Task brief: Retype the whole listing that follows, with nothing added or left out.

=== Section Start ===

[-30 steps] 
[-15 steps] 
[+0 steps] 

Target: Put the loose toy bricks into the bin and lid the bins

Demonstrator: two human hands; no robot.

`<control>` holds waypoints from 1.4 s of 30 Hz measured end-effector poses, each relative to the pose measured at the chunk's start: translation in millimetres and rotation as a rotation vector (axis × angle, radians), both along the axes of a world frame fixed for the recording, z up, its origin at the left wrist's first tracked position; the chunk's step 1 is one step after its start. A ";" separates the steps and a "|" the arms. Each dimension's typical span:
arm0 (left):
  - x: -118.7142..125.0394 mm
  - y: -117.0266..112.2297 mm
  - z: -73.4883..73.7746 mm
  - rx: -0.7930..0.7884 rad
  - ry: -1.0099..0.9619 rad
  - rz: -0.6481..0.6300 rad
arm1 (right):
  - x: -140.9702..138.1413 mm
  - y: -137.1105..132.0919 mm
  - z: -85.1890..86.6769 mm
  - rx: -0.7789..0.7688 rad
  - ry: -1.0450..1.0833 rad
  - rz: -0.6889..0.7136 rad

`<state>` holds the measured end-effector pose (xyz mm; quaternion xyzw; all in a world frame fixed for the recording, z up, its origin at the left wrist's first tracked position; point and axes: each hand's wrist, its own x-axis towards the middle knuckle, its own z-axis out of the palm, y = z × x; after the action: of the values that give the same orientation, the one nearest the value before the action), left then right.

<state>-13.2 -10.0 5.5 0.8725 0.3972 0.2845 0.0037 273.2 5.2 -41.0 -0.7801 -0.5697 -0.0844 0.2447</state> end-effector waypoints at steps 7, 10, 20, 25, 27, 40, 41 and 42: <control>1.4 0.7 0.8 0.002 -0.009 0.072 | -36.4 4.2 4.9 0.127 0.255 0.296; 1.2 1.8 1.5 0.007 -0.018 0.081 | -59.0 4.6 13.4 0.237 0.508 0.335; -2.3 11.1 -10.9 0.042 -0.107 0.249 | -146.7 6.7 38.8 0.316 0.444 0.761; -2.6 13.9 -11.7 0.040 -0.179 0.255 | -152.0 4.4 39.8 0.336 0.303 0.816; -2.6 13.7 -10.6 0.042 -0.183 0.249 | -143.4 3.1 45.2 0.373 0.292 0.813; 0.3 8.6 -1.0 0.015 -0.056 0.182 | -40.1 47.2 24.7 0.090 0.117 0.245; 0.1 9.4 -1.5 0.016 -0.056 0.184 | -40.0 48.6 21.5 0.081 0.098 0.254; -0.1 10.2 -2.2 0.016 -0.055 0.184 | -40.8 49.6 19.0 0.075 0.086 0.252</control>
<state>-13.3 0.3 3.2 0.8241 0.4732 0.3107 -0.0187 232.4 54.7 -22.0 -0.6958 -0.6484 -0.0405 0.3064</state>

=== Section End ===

Task response:
[-30 steps] 
[-15 steps] 
[+0 steps] 

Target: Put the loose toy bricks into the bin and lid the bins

Demonstrator: two human hands; no robot.

`<control>` holds waypoints from 1.4 s of 30 Hz measured end-effector poses, each relative to the pose measured at the chunk's start: translation in millimetres and rotation as a rotation vector (axis × angle, radians), both along the axes of a world frame fixed for the recording, z up, its origin at the left wrist's first tracked position; the chunk's step 1 is one step after its start. A ";" separates the steps and a "|" the arms. Each dimension's typical span:
arm0 (left):
  - x: -118.7142..125.0394 mm
  - y: -117.0266..112.2297 mm
  - z: -73.4883..73.7746 mm
  - rx: -0.7930..0.7884 rad
  - ry: -1.0099..0.9619 rad
  - rz: -0.6481..0.6300 rad
arm1 (right):
  - x: -140.9702..138.1413 mm
  - y: -137.1105..132.0919 mm
  - z: -85.1890..86.6769 mm
  - rx: -0.7789..0.7688 rad
  - ry: -1.0450..1.0833 rad
  - rz: -0.6889..0.7136 rad

`<state>` holds the measured end-effector pose (xyz mm; quaternion xyzw; all in a world frame fixed for the recording, z up, its origin at the left wrist's first tracked position; point and axes: each hand's wrist, its own x-axis towards the middle knuckle, its own z-axis out of the palm, y = z × x; after the action: of the values that give the same orientation, the one nearest the value before the action), left then right.

<state>-13.2 -10.0 5.5 0.8725 0.3972 0.2845 0.0037 273.2 5.2 -41.0 -0.7801 -0.5697 -0.0844 0.2447</state> end-effector waypoints at steps 7, 10, 20, 25, 27, 40, 41 and 42: <control>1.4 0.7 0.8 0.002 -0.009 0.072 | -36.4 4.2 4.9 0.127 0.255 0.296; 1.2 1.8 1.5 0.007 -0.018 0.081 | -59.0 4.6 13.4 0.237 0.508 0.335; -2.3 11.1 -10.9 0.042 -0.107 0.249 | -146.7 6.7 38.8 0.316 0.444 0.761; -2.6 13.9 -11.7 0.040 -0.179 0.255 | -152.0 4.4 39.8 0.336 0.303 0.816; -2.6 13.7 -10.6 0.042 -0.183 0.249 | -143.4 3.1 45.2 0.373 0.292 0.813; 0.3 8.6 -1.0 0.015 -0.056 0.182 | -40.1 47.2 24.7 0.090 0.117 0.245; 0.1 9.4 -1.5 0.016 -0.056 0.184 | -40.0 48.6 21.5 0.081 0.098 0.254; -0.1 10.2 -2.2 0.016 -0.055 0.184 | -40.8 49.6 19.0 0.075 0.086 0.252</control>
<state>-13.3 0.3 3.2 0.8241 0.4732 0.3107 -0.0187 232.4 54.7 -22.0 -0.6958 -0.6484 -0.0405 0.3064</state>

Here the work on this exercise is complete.